Da ging jenes freundlich sein sollende Grinsen wieder über sein Gesicht; er kicherte vor sich hin, schlug mir mit dem Finger ein Schnippchen und sagte:

„Master, Ihr seid trotzdem ein Greenhorn, ein echtes, richtiges Greenhorn. Nehmt es mir nicht übel; aber es ist wirklich so.“

In diesem Augenblicke sah ich freilich ein, daß ich zu viel gesagt hatte. Er bestätigte diese meine Ansicht, indem er fortfuhr:

„Ihr kommt hierher in einer Angelegenheit, welche ‚etwas einem Geldgeschäft ähnliches‘ ist, wie Ihr mir sagtet.
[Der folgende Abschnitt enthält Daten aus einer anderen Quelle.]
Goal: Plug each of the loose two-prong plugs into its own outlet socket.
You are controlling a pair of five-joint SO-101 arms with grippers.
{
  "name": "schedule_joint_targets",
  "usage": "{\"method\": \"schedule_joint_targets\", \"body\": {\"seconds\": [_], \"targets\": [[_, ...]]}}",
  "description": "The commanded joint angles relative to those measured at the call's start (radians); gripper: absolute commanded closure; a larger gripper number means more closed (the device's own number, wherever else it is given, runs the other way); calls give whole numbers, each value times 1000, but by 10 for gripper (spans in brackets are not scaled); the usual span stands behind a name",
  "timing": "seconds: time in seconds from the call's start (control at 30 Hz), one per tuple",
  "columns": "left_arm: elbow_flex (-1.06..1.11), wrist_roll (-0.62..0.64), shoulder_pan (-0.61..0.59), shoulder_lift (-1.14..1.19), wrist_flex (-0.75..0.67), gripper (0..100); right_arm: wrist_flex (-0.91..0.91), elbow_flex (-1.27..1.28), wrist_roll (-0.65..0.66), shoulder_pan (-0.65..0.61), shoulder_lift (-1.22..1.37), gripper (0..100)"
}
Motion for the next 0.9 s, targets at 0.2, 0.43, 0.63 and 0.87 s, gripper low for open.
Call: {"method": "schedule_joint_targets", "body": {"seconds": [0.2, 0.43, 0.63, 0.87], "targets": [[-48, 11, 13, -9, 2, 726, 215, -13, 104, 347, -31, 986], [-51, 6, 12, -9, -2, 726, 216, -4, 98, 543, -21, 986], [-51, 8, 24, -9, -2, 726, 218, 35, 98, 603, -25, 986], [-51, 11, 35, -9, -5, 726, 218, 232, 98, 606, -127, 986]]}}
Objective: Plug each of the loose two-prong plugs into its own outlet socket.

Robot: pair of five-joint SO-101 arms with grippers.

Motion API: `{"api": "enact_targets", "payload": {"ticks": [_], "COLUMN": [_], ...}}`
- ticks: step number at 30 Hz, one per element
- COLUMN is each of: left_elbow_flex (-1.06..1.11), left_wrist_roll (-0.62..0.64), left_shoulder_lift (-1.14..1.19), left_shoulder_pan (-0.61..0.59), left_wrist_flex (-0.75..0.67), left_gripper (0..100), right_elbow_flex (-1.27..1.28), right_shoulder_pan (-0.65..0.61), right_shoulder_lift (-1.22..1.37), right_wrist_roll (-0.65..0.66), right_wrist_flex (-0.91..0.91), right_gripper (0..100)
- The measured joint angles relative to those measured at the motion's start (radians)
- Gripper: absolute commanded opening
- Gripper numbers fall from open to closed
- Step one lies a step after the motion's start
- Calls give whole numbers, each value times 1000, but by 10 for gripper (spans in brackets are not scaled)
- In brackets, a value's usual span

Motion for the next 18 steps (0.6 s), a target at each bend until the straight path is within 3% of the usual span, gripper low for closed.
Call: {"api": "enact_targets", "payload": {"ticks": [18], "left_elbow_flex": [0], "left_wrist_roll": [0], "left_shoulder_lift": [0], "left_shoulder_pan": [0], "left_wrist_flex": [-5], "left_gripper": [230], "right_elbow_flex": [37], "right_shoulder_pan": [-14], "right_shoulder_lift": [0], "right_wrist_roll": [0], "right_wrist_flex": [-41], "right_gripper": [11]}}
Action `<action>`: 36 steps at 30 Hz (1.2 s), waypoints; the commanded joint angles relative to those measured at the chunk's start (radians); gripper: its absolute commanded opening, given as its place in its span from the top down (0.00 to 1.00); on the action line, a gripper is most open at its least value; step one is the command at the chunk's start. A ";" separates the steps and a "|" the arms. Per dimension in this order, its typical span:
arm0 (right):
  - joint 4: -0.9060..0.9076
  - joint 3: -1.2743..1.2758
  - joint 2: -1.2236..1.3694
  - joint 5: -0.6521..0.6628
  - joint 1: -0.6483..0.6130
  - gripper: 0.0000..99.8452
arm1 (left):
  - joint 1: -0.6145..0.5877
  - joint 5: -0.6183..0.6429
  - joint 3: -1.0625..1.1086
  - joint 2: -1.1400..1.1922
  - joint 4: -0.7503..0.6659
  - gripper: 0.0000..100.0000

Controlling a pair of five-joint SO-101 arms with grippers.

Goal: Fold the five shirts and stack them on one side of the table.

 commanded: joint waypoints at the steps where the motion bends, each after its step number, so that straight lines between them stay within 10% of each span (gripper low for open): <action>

Der Mann, auf welchen sich diese Sache bezieht, wird in Eurem Auftrag von der Polizei gesucht. Ihr selbst lauft in den Straßen und Bierhäusern herum, um ihn zu finden – ich müßte nicht Old Death sein, wenn ich nun nicht wüßte, wen ich vor mir habe.“

„Nun, wen, Sir?“

„Einen Detektiv, einen Privatpolizisten, welcher eine Aufgabe zu lösen hat, welche mehr familiärer als krimineller Natur ist.“

Dieser Mann war wirklich ein Muster von Scharfsinnigkeit. Sollte ich zugeben, daß er ganz richtig vermutet habe? Nein. Darum antwortete ich:

„Euern Scharfblick in Ehren, Sir; aber diesesmal dürftet Ihr Euch doch verrechnet haben.“

„Glaube es nicht!“

„O, gewiß!“

„Well! Es ist Eure Sache, ob Ihr es zugeben wollt oder nicht. Ich kann und mag Euch nicht zwingen. Aber wenn Ihr nicht wollt, daß man Euch durchschaut, dürft Ihr Euch nicht so durchsichtig verhalten. Es handelt sich um eine Geldsache. Man hat die Aufgabe einem Greenhorn anvertraut; man will also schonend verfahren; folglich ist der Betreffende ein guter Bekannter oder gar ein Glied der Familie des Geschädigten.